12.04.2019 -10.40- La raccolta di firme partita su iniziativa di Walter Chierighin e Fulvio Senardi è diventata ora un’acceso tema di discussione fra la politica locale e le istituzioni. Occasione del grave dissidio fra le opinioni a fronte dei fatti storici, che ha generato la polemica, sono diventati il “Vademecum per il Giorno del ricordo” e la Lega Nazionale, definita “ente privo delle necessarie credenziali di competenza e serietà sul terreno della ricerca storica”. L’appello, diffuso a mezzo stampa e patrocinato anche da consiglieri comunali e regionali del PD, come Fabiana Martini e Francesco Russo, esprime la contrarietà di una parte del mondo culturale triestino alla mozione votata dal Consiglio Regionale contro il finanziamento con fondi pubblici al negazionismo di Foibe ed Esodo.

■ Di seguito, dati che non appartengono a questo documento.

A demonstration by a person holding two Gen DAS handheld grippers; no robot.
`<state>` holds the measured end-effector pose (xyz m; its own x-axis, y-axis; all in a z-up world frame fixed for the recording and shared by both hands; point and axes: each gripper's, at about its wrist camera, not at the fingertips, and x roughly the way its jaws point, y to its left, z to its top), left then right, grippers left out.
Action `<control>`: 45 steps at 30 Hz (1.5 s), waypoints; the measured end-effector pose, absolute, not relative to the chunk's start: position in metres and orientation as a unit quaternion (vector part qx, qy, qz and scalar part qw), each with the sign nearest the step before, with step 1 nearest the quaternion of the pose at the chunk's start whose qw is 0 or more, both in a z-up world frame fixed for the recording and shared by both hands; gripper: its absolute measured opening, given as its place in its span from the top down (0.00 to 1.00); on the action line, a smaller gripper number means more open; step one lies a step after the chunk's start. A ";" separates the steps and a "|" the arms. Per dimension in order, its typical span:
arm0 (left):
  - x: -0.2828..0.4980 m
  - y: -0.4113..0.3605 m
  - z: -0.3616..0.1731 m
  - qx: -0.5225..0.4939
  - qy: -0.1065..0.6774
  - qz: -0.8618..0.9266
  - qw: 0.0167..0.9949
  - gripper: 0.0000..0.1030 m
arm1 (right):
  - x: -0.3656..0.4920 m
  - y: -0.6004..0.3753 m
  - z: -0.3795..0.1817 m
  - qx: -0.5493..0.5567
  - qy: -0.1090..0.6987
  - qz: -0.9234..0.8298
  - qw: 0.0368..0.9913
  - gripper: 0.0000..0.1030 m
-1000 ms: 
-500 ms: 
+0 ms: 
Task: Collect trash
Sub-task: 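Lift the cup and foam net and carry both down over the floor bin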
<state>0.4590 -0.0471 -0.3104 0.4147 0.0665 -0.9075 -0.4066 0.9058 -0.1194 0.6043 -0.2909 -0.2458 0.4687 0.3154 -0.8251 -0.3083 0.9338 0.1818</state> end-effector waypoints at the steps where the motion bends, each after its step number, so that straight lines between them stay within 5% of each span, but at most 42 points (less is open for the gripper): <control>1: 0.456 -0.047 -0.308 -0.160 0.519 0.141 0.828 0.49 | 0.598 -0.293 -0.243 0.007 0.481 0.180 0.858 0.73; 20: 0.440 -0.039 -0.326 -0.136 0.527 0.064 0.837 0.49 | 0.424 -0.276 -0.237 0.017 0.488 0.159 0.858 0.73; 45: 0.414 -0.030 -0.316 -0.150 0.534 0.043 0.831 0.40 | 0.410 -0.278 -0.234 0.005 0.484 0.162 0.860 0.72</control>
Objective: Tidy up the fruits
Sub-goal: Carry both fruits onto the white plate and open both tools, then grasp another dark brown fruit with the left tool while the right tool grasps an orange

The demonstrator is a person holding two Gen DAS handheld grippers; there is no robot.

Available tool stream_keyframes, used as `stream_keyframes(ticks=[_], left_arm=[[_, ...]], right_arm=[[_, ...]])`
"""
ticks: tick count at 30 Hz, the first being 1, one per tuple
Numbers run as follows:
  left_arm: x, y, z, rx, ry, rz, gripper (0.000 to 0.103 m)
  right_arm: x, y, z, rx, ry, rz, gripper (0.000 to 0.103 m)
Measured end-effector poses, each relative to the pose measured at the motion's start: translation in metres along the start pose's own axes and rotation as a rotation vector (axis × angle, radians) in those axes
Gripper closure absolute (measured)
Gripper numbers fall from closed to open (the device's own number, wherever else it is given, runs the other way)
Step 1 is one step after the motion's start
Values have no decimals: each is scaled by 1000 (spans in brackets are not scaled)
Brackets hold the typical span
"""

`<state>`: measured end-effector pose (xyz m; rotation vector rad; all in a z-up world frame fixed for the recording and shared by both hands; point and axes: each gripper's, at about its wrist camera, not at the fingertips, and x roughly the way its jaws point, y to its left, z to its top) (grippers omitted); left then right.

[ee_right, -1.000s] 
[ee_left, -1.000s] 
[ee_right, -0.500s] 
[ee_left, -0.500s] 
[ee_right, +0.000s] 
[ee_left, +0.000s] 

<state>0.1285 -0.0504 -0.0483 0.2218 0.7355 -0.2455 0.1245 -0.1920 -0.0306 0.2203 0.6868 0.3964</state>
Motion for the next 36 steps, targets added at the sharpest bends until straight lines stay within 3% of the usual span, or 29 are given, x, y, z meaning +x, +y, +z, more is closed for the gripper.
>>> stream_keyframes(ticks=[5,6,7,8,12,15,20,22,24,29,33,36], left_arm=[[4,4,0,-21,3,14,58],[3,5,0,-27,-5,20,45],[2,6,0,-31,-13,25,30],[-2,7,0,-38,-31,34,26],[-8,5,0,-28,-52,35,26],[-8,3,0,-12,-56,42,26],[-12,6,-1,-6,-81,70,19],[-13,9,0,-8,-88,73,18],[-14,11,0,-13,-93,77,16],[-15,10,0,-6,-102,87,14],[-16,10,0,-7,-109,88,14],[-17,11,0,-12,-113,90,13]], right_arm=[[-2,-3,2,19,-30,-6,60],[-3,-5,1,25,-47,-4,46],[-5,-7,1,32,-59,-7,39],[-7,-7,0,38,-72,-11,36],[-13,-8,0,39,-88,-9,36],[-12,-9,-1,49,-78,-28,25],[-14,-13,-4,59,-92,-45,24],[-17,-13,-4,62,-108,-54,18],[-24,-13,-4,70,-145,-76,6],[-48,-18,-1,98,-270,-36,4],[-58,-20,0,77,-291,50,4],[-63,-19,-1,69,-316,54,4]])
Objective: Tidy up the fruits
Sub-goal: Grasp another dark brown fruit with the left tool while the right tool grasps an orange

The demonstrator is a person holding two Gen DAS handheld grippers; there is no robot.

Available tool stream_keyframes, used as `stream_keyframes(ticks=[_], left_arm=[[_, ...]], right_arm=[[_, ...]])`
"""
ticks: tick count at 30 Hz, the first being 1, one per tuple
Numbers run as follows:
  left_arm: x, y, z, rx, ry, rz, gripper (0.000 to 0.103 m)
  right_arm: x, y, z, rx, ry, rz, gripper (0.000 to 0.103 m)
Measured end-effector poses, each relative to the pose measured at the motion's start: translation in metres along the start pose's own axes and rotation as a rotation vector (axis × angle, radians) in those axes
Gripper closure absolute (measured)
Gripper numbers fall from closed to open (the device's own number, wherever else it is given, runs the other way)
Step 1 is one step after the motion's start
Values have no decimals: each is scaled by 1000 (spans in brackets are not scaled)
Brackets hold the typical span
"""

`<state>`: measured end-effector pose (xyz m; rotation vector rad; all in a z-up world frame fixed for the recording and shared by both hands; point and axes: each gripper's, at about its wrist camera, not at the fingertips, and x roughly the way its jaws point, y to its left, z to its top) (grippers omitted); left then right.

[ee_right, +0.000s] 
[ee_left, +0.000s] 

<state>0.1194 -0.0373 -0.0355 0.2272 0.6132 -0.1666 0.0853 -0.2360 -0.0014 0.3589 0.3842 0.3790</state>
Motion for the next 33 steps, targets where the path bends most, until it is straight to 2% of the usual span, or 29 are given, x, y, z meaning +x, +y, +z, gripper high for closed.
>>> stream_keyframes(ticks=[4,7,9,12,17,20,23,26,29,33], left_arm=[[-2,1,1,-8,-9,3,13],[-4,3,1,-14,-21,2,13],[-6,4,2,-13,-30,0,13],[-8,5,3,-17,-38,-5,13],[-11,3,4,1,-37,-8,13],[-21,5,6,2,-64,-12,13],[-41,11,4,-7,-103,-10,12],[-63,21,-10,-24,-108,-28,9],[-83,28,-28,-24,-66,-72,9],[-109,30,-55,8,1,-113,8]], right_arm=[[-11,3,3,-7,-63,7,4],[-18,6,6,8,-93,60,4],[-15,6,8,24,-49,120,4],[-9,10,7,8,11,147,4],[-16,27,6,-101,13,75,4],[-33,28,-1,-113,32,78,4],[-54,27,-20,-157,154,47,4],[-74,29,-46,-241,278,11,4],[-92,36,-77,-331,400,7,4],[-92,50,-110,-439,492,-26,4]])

Il testo:

“I sottoscritti cittadini e studiosi esprimono la propria indignazione per il tentativo da parte della maggioranza del Consiglio regionale di mettere sotto tutela la libera ricerca storica cercando di imporre con la mozione numero 50 del 7 febbraio 2019 una visione di parte delle vicende della Venezia Giulia con particolare riguardo al tema delle foibe e dell’esodo, tanto da elevare il pregiudizio e la disinformazione al rango di verità storica; manifestano la loro stima per l’opera di ricerca e di informazione che da anni l’IRSML (ora IRSREC) sta svolgendo sui temi del confine orientale, e il loro pieno apprezzamento per l’equilibrato ‘Vademecum per il Giorno del ricordo’, utilissimo strumento di approfondimento culturale, che va tra l’altro a collocarsi nel solco delle conclusioni della Relazione della Commissione mista storico-culturale italo slovena; condannano la torsione revisionistica che caratterizza, sul terreno della storia, l’impegno del Consiglio regionale del Friuli Venezia Giulia e del Comune di Trieste (che, con congruo finanziamento, assegna ad Ente privo delle necessarie credenziali di competenza e serietà sul terreno della ricerca storica, ovvero alla Lega nazionale, la cura e la gestione del Museo del Risorgimento di Trieste); sensibilizzano coloro che hanno a cuore la libera ricerca sul distorto uso politico della storia di cui si fanno portatori singoli individui e forze politiche impregnati di velenose nostalgie”.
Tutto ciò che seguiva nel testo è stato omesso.